1921 Anayasası’nda yargı erkiyle ilgili açık bir düzenleme olmaması anayasacılık açısından bir sorun olmuş mudur? İstiklal Mahkemeleri tecrübesi bağlamında düşünüldüğünde yargının düzenlenmemiş olması hukukun devleti, hukukun üstünlüğü ilkeleriyle örtüşmekte midir?

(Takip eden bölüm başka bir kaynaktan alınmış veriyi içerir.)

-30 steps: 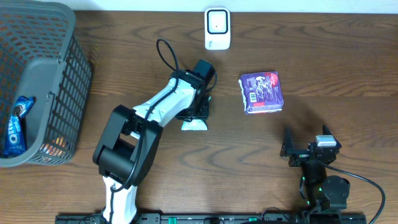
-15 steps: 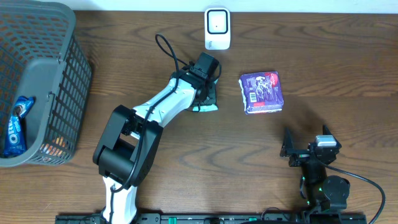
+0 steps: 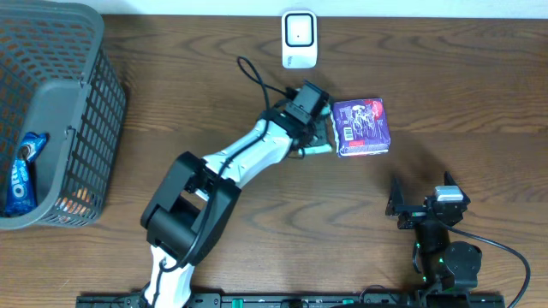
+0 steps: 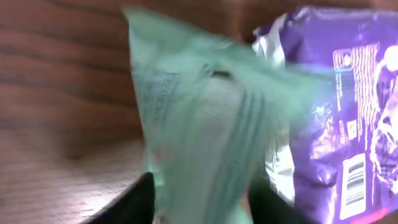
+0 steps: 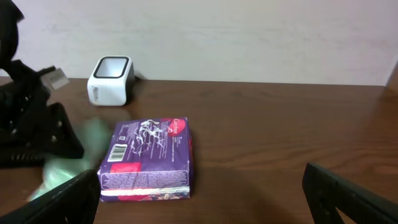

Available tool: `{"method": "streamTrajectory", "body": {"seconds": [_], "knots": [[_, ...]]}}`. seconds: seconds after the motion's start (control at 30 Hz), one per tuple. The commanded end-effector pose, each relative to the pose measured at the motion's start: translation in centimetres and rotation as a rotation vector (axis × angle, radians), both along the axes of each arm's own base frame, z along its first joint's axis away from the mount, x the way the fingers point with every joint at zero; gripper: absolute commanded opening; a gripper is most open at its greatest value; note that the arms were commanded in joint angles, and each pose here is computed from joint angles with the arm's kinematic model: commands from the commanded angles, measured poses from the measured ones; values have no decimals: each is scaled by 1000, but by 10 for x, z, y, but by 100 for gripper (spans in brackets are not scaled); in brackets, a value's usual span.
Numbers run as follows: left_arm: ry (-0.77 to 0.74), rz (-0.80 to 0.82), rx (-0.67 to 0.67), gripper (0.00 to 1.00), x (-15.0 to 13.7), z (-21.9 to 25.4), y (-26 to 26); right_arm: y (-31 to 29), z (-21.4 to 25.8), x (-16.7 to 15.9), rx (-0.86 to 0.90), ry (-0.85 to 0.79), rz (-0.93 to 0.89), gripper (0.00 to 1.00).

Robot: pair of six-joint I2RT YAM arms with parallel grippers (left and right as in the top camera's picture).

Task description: Scan the item barcode

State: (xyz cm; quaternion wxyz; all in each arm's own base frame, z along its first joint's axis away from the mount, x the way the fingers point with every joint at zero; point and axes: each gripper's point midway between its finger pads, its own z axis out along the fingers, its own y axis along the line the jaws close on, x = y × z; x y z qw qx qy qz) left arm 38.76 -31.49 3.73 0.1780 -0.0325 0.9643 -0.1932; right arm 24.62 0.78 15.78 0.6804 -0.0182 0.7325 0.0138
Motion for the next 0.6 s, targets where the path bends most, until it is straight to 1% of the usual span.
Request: {"method": "streamTrajectory", "body": {"seconds": [0.0, 0.03, 0.13, 0.17, 0.2, 0.23, 0.27, 0.3, 0.33, 0.37, 0.43, 0.5, 0.57], "knots": [[7, 12, 13, 84, 3, -8, 4, -5, -1, 0, 13, 1, -22, 99], [-9, -11, 18, 86, 6, -4, 4, -5, -1, 0, 13, 1, -22, 99], [-48, -46, 21, 86, 12, 14, 4, -5, -1, 0, 13, 1, -22, 99], [-79, -45, 8, 85, 18, 34, 7, -5, -1, 0, 13, 1, -22, 99], [-97, -44, 1, 83, 20, 43, 9, -5, -1, 0, 13, 1, -22, 99], [-115, -41, -6, 78, 23, 53, 12, -5, -1, 0, 13, 1, -22, 99], [-131, -33, -15, 70, 26, 63, 17, -5, -1, 0, 13, 1, -22, 99], [-150, -17, -27, 40, 29, 76, 23, -5, -1, 0, 13, 1, -22, 99], [-157, -13, -31, 27, 31, 80, 25, -5, -1, 0, 13, 1, -22, 99], [-158, -11, -32, 19, 31, 80, 25, -5, -1, 0, 13, 1, -22, 99], [-152, -13, -28, 11, 30, 77, 25, -5, -1, 0, 13, 1, -22, 99], [-137, -27, -19, 8, 26, 68, 19, -5, -1, 0, 13, 1, -22, 99], [-118, -42, -7, 8, 22, 57, 13, -5, -1, 0, 13, 1, -22, 99]]}}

Bu konu çok tartışılmaktadır. O zamanki ismiyle kaza veya mehakim deniyordu. Belki 1876’da olduğu gibi bir kaza, Tefriki Kuva (kuvvetler ayrılığı) mehakim, İstiklal-i Mehakimin olmadığını görüyoruz. Buna iki türlü cevap verilebilir. 1876 Anayasası ilga edilmediği ya da geçiş dönemi anayasası olduğu için olabilir. Ama yargı, hukuk devleti, yargının bağımsızlığı gibi kavramlar yok. Geçiş dönemi anayasasıdır. Buhran dönemidir. Anayasa yapılırken düşman Polatlı’ya kadar gelmiş. Ankara’ya 60-70 kilometre yakınken Meclis anayasa yapıyor. Olağanüstü bir durumdur. Kulaklar sürekli savaştadır. Batılı devletlere karşı büyük bir savaş vererek vatanı kurtarmaya çalışıyoruz. Bu arada da anayasa yapıyoruz. Bu nedenle de tam bir anayasa olmadığı çok açık. 

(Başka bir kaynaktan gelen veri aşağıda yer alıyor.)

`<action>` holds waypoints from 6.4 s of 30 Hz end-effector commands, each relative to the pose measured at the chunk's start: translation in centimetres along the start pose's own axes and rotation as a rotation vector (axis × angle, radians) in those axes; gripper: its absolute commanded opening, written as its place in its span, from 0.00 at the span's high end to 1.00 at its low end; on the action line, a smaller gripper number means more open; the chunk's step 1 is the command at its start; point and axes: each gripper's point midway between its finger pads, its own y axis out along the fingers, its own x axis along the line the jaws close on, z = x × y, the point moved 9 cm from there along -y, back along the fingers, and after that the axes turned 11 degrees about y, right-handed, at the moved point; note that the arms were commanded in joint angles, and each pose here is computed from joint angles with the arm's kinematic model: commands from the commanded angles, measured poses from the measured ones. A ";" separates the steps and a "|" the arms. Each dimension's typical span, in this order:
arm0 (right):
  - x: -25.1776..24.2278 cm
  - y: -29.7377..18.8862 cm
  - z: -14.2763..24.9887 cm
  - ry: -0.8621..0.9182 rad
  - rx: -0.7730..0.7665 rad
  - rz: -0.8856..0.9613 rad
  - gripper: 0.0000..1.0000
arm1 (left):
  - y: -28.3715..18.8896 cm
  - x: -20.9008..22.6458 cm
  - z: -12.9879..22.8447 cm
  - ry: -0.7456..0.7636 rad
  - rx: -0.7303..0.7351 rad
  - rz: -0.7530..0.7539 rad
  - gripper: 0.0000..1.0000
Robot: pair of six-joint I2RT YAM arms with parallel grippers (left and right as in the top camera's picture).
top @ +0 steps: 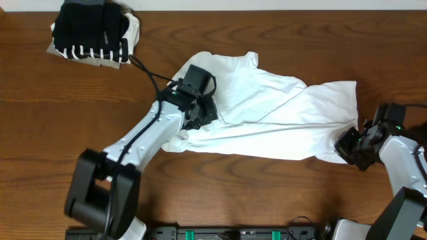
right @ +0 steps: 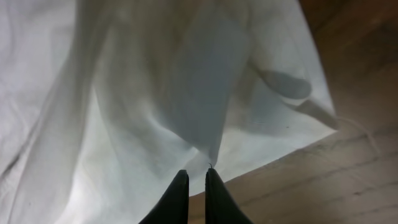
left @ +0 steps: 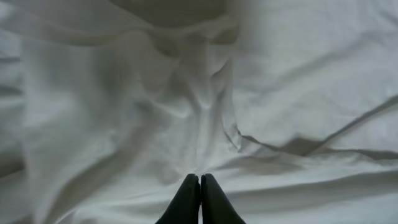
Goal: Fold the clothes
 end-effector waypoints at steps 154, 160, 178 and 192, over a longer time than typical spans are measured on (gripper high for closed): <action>31.5 0.9 -1.7 -0.610 0.081 -0.640 0.12 | -7.2 -0.9 0.8 0.186 -0.134 0.067 0.01; 32.6 5.3 -1.0 -0.616 0.047 -0.534 0.12 | -7.1 -0.5 1.5 0.178 -0.086 0.045 0.01; 31.2 9.1 -0.6 -0.534 0.114 -0.415 0.14 | -6.9 -0.3 1.8 0.175 -0.068 0.037 0.01; 31.3 9.3 0.4 -0.527 0.125 -0.402 0.19 | -6.9 -0.2 2.0 0.173 -0.058 0.033 0.01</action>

Milli egemenlik ilkesinin ilan edilmesinin 100.yılını kutluyoruz. 1921’den günümüze pek çok anayasamız ve anayasa değişikliklerimiz oldu. 100 yıllık bu serüvende en dikkat çekici kırılma noktaları anayasacılık açısından nelerdi?

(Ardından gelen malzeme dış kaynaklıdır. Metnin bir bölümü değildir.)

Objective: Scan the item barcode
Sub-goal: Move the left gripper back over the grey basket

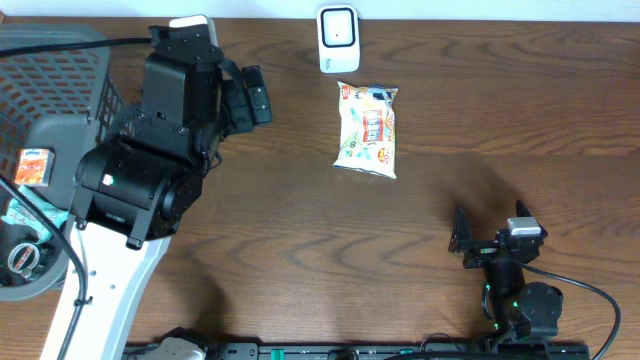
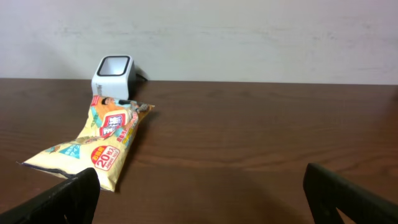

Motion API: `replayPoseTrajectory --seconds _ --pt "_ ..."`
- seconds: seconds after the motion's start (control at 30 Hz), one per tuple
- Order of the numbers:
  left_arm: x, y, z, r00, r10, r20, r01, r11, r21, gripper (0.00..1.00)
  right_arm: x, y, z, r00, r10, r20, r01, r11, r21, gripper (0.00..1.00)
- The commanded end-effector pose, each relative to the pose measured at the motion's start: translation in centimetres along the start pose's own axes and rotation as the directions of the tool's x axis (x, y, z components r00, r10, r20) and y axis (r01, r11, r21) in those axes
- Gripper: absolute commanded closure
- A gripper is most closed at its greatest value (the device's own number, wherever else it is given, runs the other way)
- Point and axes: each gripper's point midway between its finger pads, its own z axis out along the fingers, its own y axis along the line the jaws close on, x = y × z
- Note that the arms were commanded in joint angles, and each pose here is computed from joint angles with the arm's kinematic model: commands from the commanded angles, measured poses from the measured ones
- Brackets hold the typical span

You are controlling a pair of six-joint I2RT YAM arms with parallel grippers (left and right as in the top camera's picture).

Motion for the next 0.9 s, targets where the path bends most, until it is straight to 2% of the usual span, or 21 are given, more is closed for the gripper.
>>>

1921’den beri milli iradeye, millete çok büyük değer verilmiştir. 1924 Anayasası’nda da egemenliğin; amasız, fakatsız, lakinsiz millete verilmesi, milli egemenlik prensibinin kullanılması son derece önemlidir. 1924, 1961, 1982 Anayasalarında da biz bunu görüyoruz. Ama bunu istemeyenlerin olduğu görülüyor. Darbeler, vesayet, vesayet arzularının zaman zaman nüksettiğini görüyoruz. Bunlar demokrasiye, milli egemenlik prensibine kesinlikle aykırı. Bunun zaman zaman nüksetmesini anlamak mümkün değil. Birtakım güçler bunu empoze edebiliyor. Türkiye, jeopolitik olarak Asya ve Afrika’da toprakları olan bir yerde. Tarihi, konjonktürü, devlet tecrübesi, dünyanın en büyük imparatorluğunu kurmuş olması, tüm bunların bir arada olmasıyla dikkat çeken bir bölge. Türkiye bir İsveç, Norveç ya da bir Danimarka değil. Çok farklı bir yerde. Tehditler, riskler var. Güncel gelişmelerde bunu gösteriyor. Türkiye’yi karıştırmak, gücünü kırmak, 1921 Anayasası’yla kabul edilen milli egemenlik prensibini zayıflatmak, vesayet rejimini istemek, birkaç asker kılıklı kişiler bulup darbe yapmaya çalışılması gibi örneklerin cumhuriyet tarihi boyunca nüksettiğini görüyoruz. Cumhuriyet döneminin bazı yıllarının darbe tarihi olduğunu da söyleyebiliriz. Her 10 yılda bir darbelerin olduğu bir ülke…  Bunlar Türkiye’nin imajını kırmakta.  Türkiye’nin de kendini bundan bir an önce kurtarması gerekiyor. 15 Temmuz’da millet çok iyi bir ders verdi. Artık millet kendi demokrasisine, kendi iradesine, 1921’le gelen milli iradesine çok daha saygılı. Bu ilelebet devam edecek.